I have never seen an advertisement that made me want to hire that lawyer, but I have seen a lot of ads that made me NOT want to hire that lawyer. If lawyers actually conveyed the truth behind their ads, this is what they would actually say in these respective medias.
1 Billboard. Look up here, I am a lawyer, and I am on a billboard! Look at how serious my face is in this picture, this is how serious I will take your case. This ad is really about my ego, and I want you to put a face to the ensuing incompetence if you hire me.

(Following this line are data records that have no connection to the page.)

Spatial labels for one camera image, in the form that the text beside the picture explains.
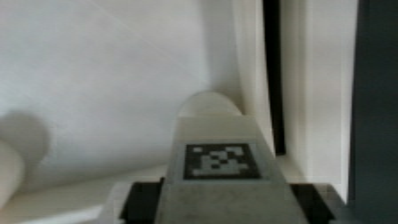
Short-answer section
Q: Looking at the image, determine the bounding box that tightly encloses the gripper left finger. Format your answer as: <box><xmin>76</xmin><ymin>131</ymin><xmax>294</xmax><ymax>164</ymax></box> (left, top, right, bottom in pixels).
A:
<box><xmin>102</xmin><ymin>179</ymin><xmax>163</xmax><ymax>224</ymax></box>

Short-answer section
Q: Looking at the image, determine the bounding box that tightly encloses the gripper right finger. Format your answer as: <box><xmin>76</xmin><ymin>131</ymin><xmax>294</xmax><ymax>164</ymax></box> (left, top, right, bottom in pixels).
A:
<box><xmin>289</xmin><ymin>183</ymin><xmax>349</xmax><ymax>224</ymax></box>

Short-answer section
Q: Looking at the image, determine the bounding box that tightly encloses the white table leg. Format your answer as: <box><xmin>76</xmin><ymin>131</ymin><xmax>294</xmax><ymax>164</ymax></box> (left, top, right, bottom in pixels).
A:
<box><xmin>154</xmin><ymin>92</ymin><xmax>309</xmax><ymax>224</ymax></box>

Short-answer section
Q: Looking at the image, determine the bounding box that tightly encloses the white square tabletop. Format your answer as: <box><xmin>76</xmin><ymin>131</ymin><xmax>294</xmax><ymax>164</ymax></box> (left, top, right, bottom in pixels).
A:
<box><xmin>0</xmin><ymin>0</ymin><xmax>266</xmax><ymax>224</ymax></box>

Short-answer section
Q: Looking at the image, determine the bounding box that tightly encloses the white obstacle fence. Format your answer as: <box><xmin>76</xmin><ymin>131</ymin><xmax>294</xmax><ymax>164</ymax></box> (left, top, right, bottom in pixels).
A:
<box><xmin>280</xmin><ymin>0</ymin><xmax>358</xmax><ymax>196</ymax></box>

Just so you know, the selective placement of this billboard above this gas station (in a bad neighborhood) is not an indication of the type of clients I am hoping to represent. Call “our offices” 24/7 (I only have one office, and the number is my cell phone)!
2 Video Ad. Oh hey, here is a video ad of me sandwiched between Wheel of Fortune and Jeopardy! I am a mildly-ferocious advocate despite the fact I am awkwardly reciting (reading off a cue card) my scripted pitch line as I talk with my hands in a blank stare. Now here is an action shot of me pretending to read law-books in my conference room/public library. Here is a shot of me walking the empty court room halls on a weekend; and here is a shot of me making a loud argument to a non-existent judge in an empty courtroom on that same weekend (I changed my tie for this shot!). To really show my “legal acumen”, here is a parting visual of me walking down the court house steps with my handsome cousin, Todd, (wearing the suit I lent him), who is pretending to be a very important and satisfied client. Call me, gang!

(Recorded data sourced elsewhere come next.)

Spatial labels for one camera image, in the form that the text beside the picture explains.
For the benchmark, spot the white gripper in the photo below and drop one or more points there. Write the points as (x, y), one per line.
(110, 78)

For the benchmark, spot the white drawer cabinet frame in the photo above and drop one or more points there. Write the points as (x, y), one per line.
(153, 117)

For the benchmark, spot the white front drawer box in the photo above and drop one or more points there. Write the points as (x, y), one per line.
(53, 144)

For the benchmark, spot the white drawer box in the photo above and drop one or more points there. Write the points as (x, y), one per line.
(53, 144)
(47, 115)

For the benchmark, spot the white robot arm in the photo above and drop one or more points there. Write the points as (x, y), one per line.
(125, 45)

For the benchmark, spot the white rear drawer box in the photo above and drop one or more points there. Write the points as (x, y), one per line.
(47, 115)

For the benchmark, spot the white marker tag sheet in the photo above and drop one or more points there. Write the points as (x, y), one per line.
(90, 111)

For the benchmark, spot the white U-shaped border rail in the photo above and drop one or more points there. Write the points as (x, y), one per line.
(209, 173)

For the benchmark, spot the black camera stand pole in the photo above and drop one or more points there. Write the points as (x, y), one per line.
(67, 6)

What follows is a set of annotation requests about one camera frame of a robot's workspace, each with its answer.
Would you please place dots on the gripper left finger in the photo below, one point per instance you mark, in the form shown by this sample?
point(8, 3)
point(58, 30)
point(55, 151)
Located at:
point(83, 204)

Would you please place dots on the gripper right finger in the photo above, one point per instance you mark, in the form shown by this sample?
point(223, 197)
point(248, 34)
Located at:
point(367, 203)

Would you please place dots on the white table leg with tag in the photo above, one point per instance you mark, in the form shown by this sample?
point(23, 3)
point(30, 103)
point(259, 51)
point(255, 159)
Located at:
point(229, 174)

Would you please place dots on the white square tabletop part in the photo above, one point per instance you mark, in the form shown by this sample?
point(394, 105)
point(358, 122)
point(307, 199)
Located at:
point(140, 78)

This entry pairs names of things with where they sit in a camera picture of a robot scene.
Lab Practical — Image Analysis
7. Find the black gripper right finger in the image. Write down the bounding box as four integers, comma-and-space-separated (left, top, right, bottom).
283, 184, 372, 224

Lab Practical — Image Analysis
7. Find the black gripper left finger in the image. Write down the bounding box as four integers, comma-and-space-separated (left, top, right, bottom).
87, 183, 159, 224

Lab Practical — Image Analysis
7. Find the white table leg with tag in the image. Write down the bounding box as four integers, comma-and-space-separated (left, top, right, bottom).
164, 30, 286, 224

3 Yellow Pages. Hi, poor people! I know most of you do not do not have TVs and/or access to the internet, and utilize the Yellow Pages. Ironically, my solo practice is also poor (as evidenced by this yellow pages ad), so call me, poor people, I can help you help me! And if you happen to come across a random yellow pages book, please open the page to my ad and leave it open so that other poor people may call me for help.

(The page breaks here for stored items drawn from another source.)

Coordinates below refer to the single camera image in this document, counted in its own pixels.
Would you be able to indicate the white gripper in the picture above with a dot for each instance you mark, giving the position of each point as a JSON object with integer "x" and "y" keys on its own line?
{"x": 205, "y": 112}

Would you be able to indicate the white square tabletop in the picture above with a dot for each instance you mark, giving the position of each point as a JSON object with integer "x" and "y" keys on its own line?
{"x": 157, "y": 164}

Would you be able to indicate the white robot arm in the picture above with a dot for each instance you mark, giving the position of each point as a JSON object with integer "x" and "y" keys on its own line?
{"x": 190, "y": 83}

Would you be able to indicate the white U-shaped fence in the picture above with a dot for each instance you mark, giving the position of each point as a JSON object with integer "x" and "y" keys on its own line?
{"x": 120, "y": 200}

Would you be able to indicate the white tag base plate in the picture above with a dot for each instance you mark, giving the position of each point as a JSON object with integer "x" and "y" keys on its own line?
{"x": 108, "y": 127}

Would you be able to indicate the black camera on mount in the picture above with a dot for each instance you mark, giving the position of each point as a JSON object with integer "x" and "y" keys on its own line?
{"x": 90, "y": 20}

4 Radio. Whuzzupp sports-radio listeners, I am quickly rattling off my name and qualifications that have little or no correlation to my ability to represent you. I only have fifteen seconds, so I am talking really fast so I have time to repeat my phone number 3 times at the end. Se habla Español, amigos!
5 Facebook/Twitter. Hello, friend. I know it is hard for you to picture me as a competent professional, since you have seen me make an endless series of questionable life decisions, and maybe saw me pee my pants (on purpose) on Bourbon Street, but can you please refer your friends and family with legal problems to me? I promise to help them out the best I can. #malpractice.
Not that there is any better way to advertise as a lawyer, and I realize lawyer advertising (especially Yellow Pages) is actually effective, but lawyers need to re-think their ads and the messages they are conveying—i.e. resist the urge to be such a douche bag (or douche baguette) in their ads. Is there a more effective form of advertising I am forgetting (maybe Craigslist-Casual Encounters section)?